Spec-Driven Development With AI: PRDs, Task Lists, and Breakdown

Diagram of spec-driven development with AI: a PRD feeds a task list that drives an autonomous coding loop.

Feb 2, 2026 - 18 min read - 3800 words

Creator of RalphLoop.sh, founder of PageAI

Spec-driven development with AI means you hand a coding agent a written specification instead of a vague prompt. The spec is three artifacts: a PRD that states what to build and why, a task list that breaks the work into atomic units, and acceptance criteria that define how each unit gets verified. Give an agent that and it has something concrete to check its own work against. Give it vibes and it guesses, drifts, and ships code nobody asked for.

This post covers the full loop: how to specify, plan, break down, and implement, and how the Ralph technique runs that loop autonomously from files on disk. If you write production code with agents, this is the part of the workflow that decides whether you trust the diff in the morning.

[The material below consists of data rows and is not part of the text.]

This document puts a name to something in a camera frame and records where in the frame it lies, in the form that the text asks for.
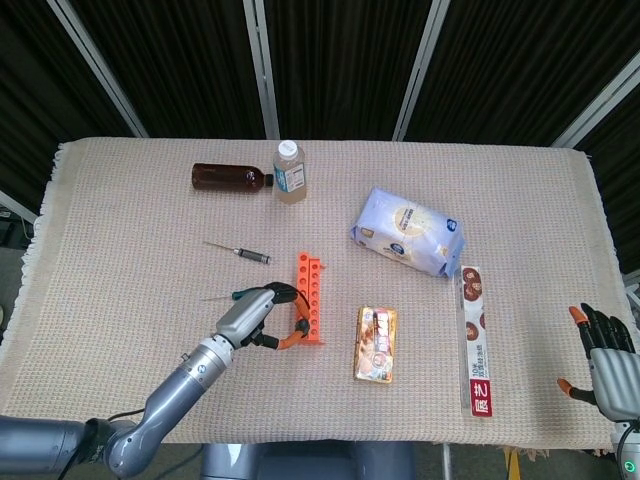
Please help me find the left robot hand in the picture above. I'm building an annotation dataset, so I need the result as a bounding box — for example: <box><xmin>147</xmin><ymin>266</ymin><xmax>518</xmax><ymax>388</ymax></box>
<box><xmin>214</xmin><ymin>282</ymin><xmax>312</xmax><ymax>353</ymax></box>

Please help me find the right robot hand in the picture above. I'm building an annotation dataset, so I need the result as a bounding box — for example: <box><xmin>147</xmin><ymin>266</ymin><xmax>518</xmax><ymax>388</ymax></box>
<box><xmin>557</xmin><ymin>302</ymin><xmax>640</xmax><ymax>420</ymax></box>

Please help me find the teal handle screwdriver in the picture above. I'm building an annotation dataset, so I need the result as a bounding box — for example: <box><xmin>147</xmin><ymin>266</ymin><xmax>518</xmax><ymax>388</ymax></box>
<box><xmin>199</xmin><ymin>288</ymin><xmax>251</xmax><ymax>303</ymax></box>

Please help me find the grey metal precision screwdriver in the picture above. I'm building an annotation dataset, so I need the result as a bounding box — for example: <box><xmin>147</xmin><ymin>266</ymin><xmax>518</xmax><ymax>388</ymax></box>
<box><xmin>203</xmin><ymin>241</ymin><xmax>273</xmax><ymax>265</ymax></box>

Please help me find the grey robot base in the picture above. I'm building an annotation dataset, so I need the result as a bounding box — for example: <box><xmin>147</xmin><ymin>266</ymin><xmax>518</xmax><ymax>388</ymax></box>
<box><xmin>199</xmin><ymin>442</ymin><xmax>416</xmax><ymax>480</ymax></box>

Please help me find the orange tool holder block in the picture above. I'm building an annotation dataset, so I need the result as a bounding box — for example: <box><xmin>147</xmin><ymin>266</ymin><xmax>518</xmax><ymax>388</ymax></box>
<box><xmin>292</xmin><ymin>252</ymin><xmax>327</xmax><ymax>346</ymax></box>

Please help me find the beige woven tablecloth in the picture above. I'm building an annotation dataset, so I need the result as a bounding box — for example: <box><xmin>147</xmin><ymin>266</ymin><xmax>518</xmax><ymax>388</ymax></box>
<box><xmin>0</xmin><ymin>137</ymin><xmax>636</xmax><ymax>454</ymax></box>

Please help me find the yellow curry box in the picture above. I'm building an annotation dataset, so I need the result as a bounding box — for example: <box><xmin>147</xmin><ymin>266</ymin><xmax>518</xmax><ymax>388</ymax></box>
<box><xmin>354</xmin><ymin>306</ymin><xmax>399</xmax><ymax>384</ymax></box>

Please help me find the brown plastic bottle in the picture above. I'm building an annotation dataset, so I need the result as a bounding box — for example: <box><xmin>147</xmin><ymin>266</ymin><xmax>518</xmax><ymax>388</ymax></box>
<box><xmin>191</xmin><ymin>162</ymin><xmax>275</xmax><ymax>192</ymax></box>

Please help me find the long white wrap box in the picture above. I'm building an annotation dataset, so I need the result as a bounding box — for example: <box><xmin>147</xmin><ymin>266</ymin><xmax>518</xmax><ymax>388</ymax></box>
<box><xmin>452</xmin><ymin>264</ymin><xmax>494</xmax><ymax>419</ymax></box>

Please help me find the clear bottle white cap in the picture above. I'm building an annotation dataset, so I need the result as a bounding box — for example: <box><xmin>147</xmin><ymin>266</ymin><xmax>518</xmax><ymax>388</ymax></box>
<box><xmin>272</xmin><ymin>140</ymin><xmax>307</xmax><ymax>205</ymax></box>

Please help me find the pale blue tissue pack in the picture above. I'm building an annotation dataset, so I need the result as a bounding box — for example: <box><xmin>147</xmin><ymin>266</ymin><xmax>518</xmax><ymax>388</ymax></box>
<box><xmin>349</xmin><ymin>187</ymin><xmax>465</xmax><ymax>279</ymax></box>

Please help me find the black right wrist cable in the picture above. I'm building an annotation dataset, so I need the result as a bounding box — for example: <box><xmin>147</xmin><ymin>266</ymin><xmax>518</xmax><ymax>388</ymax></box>
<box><xmin>616</xmin><ymin>422</ymin><xmax>640</xmax><ymax>461</ymax></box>

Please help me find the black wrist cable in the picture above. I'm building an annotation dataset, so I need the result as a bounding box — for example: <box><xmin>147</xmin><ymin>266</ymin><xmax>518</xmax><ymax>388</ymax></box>
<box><xmin>62</xmin><ymin>408</ymin><xmax>147</xmax><ymax>474</ymax></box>
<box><xmin>616</xmin><ymin>422</ymin><xmax>640</xmax><ymax>461</ymax></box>

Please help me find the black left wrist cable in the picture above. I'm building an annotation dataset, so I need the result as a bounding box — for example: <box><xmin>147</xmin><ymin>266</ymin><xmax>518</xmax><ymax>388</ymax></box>
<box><xmin>62</xmin><ymin>408</ymin><xmax>147</xmax><ymax>474</ymax></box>

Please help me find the aluminium partition post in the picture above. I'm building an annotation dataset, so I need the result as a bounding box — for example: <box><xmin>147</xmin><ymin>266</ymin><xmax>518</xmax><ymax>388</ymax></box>
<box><xmin>0</xmin><ymin>189</ymin><xmax>39</xmax><ymax>225</ymax></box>
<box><xmin>551</xmin><ymin>64</ymin><xmax>640</xmax><ymax>149</ymax></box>
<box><xmin>392</xmin><ymin>0</ymin><xmax>451</xmax><ymax>142</ymax></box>
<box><xmin>47</xmin><ymin>0</ymin><xmax>150</xmax><ymax>139</ymax></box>
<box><xmin>243</xmin><ymin>0</ymin><xmax>281</xmax><ymax>140</ymax></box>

What spec-driven development with AI actually means

A specification is a contract between you and the agent. The contract has three layers, and each one answers a different question.

The PRD answers “what are we building and why.” It captures goals, constraints, the target user, the technical stack you already committed to, and the things that are explicitly out of scope. It is the document a human reads to understand the project in five minutes.

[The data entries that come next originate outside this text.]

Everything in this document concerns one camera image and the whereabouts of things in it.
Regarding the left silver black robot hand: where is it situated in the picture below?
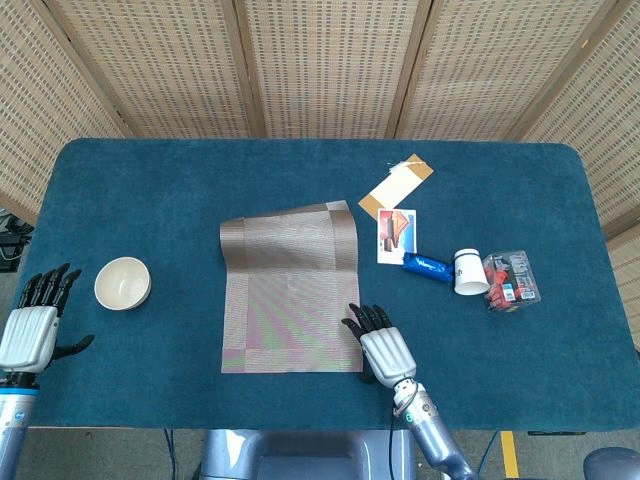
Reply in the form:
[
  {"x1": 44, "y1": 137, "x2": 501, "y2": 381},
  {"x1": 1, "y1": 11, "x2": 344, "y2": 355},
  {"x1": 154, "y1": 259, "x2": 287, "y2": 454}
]
[{"x1": 0, "y1": 262, "x2": 96, "y2": 374}]

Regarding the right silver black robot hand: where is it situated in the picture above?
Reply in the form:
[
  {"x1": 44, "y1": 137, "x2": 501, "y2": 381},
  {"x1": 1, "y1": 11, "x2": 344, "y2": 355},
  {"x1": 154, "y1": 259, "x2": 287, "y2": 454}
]
[{"x1": 341, "y1": 302, "x2": 418, "y2": 389}]

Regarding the brown woven placemat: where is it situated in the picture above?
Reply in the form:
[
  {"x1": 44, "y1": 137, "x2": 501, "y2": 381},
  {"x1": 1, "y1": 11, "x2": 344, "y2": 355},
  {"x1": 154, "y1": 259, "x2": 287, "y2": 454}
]
[{"x1": 219, "y1": 199, "x2": 365, "y2": 374}]

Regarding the white ceramic bowl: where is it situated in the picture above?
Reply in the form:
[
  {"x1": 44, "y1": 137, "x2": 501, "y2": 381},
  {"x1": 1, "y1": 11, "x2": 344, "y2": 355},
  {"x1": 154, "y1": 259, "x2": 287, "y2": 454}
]
[{"x1": 93, "y1": 256, "x2": 152, "y2": 311}]

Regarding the white paper cup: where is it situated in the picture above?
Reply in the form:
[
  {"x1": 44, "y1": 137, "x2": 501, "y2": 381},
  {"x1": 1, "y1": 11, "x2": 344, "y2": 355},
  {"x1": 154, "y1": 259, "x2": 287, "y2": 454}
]
[{"x1": 453, "y1": 248, "x2": 491, "y2": 297}]

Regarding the blue foil snack packet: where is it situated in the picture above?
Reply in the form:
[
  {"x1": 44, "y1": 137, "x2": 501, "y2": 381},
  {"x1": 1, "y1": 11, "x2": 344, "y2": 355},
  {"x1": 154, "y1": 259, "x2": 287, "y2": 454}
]
[{"x1": 402, "y1": 252, "x2": 458, "y2": 285}]

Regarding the photo postcard with red building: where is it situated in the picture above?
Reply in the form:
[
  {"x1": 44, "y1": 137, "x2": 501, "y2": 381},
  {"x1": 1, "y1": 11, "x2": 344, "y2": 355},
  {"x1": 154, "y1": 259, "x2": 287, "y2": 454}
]
[{"x1": 376, "y1": 208, "x2": 418, "y2": 265}]

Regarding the blue-grey robot torso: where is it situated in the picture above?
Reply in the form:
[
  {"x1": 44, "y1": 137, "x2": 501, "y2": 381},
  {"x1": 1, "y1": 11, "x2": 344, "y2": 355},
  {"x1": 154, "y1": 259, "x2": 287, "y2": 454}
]
[{"x1": 199, "y1": 428, "x2": 417, "y2": 480}]

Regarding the clear box with red parts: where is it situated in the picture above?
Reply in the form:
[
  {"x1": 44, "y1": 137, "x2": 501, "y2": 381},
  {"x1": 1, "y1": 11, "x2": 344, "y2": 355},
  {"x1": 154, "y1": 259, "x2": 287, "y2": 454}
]
[{"x1": 479, "y1": 249, "x2": 542, "y2": 315}]

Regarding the brown and white paper tag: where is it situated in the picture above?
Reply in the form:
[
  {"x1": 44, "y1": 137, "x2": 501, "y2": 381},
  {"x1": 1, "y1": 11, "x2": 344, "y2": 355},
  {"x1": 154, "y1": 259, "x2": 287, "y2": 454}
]
[{"x1": 357, "y1": 153, "x2": 435, "y2": 220}]

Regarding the blue table cloth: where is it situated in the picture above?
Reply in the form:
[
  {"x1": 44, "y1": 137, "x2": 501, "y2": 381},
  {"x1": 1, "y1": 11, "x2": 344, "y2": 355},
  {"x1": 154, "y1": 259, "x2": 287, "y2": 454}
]
[{"x1": 0, "y1": 137, "x2": 640, "y2": 432}]

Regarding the bamboo folding screen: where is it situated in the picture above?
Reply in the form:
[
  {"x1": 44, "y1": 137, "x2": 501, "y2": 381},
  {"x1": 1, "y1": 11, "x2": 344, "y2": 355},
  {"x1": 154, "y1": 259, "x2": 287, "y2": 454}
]
[{"x1": 0, "y1": 0, "x2": 640, "y2": 351}]

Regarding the black equipment with cables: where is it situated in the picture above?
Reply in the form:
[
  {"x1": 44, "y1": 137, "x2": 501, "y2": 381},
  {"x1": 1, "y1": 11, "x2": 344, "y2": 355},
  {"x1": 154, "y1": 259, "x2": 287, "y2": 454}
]
[{"x1": 0, "y1": 209, "x2": 34, "y2": 274}]

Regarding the blue cable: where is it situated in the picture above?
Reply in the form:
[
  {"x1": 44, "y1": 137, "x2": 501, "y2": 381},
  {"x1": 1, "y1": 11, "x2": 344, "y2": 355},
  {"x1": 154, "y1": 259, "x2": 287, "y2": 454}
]
[
  {"x1": 163, "y1": 428, "x2": 176, "y2": 480},
  {"x1": 474, "y1": 430, "x2": 501, "y2": 480}
]

The task list answers “what is the next unit of work.” It decomposes the PRD into small, independently shippable pieces. Each piece is something an agent can finish in one sitting without holding the whole project in its head.

The acceptance criteria answer “how do we know this unit is done.” They are verifiable conditions, not opinions. “Login works” is not a criterion. “Invalid email shows the error text Please enter a valid email” is. The agent can run the app, check the condition, and get a clear yes or no.

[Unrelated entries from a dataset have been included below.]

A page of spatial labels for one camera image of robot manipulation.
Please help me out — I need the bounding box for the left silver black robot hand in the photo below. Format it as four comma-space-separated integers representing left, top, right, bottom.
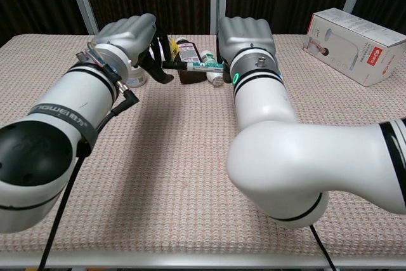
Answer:
91, 13, 175, 84

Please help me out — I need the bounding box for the white cardboard lamp box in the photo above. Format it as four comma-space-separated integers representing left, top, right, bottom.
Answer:
302, 7, 406, 87

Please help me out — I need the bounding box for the white bottle green label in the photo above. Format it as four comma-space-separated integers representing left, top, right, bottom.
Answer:
201, 50, 225, 87

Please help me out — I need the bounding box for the brown medicine bottle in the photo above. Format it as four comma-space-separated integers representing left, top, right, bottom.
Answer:
175, 37, 207, 85

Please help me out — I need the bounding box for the green white marker pen body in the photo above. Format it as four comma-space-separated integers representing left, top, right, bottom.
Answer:
186, 61, 225, 72

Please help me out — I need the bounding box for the pink woven tablecloth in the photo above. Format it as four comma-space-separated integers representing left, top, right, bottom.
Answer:
0, 33, 406, 256

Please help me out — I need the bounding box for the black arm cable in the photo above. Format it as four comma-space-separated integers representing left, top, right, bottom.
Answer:
37, 88, 141, 271
309, 223, 337, 271

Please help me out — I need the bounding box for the small white jar grey lid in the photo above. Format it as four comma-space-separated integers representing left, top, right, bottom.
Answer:
128, 66, 148, 88

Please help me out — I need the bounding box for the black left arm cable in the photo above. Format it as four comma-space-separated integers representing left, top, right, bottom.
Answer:
37, 88, 141, 271

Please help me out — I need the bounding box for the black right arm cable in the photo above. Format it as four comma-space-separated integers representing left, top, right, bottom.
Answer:
309, 223, 337, 271

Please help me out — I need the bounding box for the small black cap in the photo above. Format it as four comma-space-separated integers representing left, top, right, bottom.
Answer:
162, 60, 188, 70

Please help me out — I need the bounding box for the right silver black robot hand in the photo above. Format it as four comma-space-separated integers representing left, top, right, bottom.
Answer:
216, 16, 277, 83

Vibe coding skips all three. You type a sentence, the model produces a wall of code, and you eyeball it. That is fine for a throwaway script. For a feature that ships to users, the missing contract is exactly where bugs, scope creep, and rework come from. The trade-offs between the two styles are worth their own discussion, which is why there is a dedicated breakdown of spec-driven development versus vibe coding.

The Specify, Plan, Tasks, Implement loop

The cleanest framing of this workflow comes from GitHub Spec Kit, which names four phases: Specify, Plan, Tasks, Implement. The order matters because each phase produces an artifact the next phase consumes.

flowchart LR
  Specify["Specify: what and why"] --> Plan["Plan: technical approach"]
  Plan --> Tasks["Tasks: atomic units"]
  Tasks --> Implement["Implement: build and verify"]
  Implement -->|"gaps found"| Specify

Specify is where you write down intent. Not implementation, intent. What does the user need, what does success look like, what is off limits. You are forcing the fuzzy idea in your head into prose that another person (or an agent) can read without you in the room.

Plan turns intent into a technical approach. Which framework, which data model, which existing modules you reuse instead of rewriting. This is where you make the architectural calls a coding agent should not be guessing at on its own.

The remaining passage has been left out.